Dynamic Programming (DP) is a powerful optimization technique used to solve complex problems by breaking them down into simpler subproblems. Unlike mathematical programming approaches, DP provides a general and versatile framework that can address problems not easily formulated as linear or integer programs. (Many real-life problems often cannot be formulated as linear or mathematical programs.)

In DP, the problem is divided into several stages, each with:
- **Stages** $n = 1, 2, \cdots, N$: A sequence of decision points.
- **State Variables** $s_n$: Describe the system's current state, containing all necessary information to make the next decision.
- **Decision Variables** $x_n$: The choices available at each stage, which affect the next state.
- **Transition Relations** $s_{n+1} = g_n(s_n, x_n)$: Define how the system moves from one state to another based on the decision made.
- **Immediate Return** $h_n(s_n, x_n)$: The reward or cost associated with each decision at each stage.

The solution to a dynamic programming problem typically involves **backward recursion**, where we start from the last stage and move backward to calculate the optimal solution. With these basic concepts, we can express the optimal return from stage $n$ to the end of the horizon as:
$$
f_n(s_n) = \max_{x_n} \big[ h_n(s_n, x_n) + f_{n+1}(g_n(s_n, x_n)) \big]
$$

This process allows us to calculate the optimal solution by working from the end of the problem back to the start.

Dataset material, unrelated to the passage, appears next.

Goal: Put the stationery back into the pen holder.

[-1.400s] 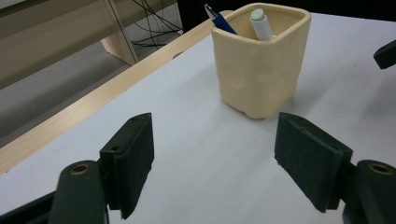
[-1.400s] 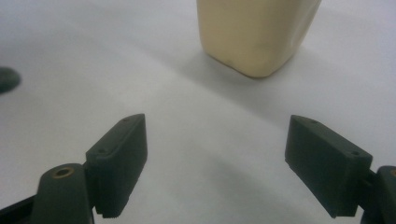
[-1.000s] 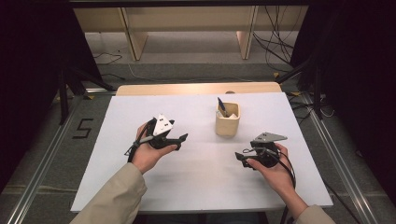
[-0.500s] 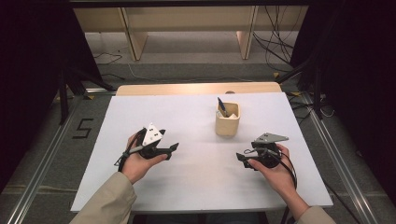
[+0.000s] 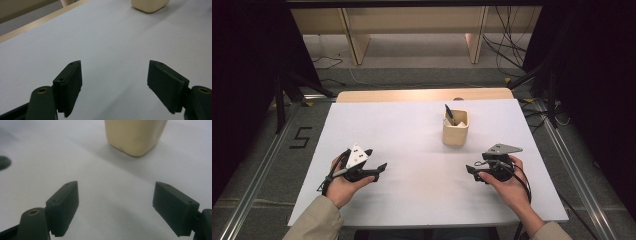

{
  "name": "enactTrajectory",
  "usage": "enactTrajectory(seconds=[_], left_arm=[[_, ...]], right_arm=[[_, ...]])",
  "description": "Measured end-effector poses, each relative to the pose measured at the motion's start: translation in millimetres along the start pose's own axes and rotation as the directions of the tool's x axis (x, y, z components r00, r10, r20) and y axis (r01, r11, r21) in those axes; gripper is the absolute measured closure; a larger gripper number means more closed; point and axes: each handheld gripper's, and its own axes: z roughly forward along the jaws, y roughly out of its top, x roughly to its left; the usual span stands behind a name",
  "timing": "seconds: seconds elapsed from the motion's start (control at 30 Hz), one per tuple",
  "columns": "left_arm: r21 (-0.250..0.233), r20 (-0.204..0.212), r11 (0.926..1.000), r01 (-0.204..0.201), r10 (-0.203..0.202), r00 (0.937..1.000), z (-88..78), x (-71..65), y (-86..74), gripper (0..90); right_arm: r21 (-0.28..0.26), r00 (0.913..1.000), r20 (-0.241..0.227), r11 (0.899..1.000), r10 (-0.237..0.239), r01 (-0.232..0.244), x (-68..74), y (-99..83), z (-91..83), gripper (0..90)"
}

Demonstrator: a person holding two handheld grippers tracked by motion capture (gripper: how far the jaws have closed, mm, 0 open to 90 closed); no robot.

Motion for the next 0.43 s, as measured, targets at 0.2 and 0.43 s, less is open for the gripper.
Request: enactTrajectory(seconds=[0.2,0.43], left_arm=[[0.008,-0.005,0.9999,0.011,-0.011,0.9999,-0.4,0.8,-7.6,27.8],[0.029,0.023,0.9995,0.014,-0.014,0.9996,5.4,-7.6,-8.1,27.1]], right_arm=[[0.001,1.0,0.001,1.0,0.001,-0.001,-0.6,-0.3,-0.2,21.7],[0.0,1.0,-0.001,1.0,0.004,-0.004,-1.5,-0.7,0.2,21.7]])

1. **Initialize the Final Stage**: Start from the last stage, calculating the optimal outcome for each possible state at that stage. This involves setting a base case that defines the final return without further decisions.
   - $f_N(s_N) = \max_{x_N} \big[ h_N(s_N, x_N) \big] \quad \forall s_N$
   
2. **Recursive Calculation for Previous Stages**: Move backward through each stage, using the values computed for future stages recursively to determine the optimal decision at each state. By storing these values, we avoid recalculating results for the same states, increasing efficiency.
   - $f_{N-1}(s_{N-1}) = \max_{x_{N-1}} \big[  h_{N-1}(s_{N-1}, x_{N-1}) + f_{N}(g_{N-1}(s_{N-1}, x_{N-1})) \big] \quad \forall s_{N-1}$
   
3. **Construct the Optimal Solution**: By the time we reach the first stage, we have determined the sequence of optimal decisions and the total objective value, representing the optimal solution for the entire problem.
   - $f_1(s_1) = \max_{x_1} \big[  h_1(s_1, x_1) + f_2(g_1(s_1, x_1)) \big]$

### Recursion Review

Recursion is a problem-solving technique where a function calls itself to solve smaller instances of the same problem. It’s particularly useful when a problem can naturally be divided into similar subproblems. A recursive solution typically has:

1. **Base Case**: This stops the recursion once a condition is met.
2. **Recursive Case**: The function calls itself to solve a smaller subproblem, moving closer to the base case with each call.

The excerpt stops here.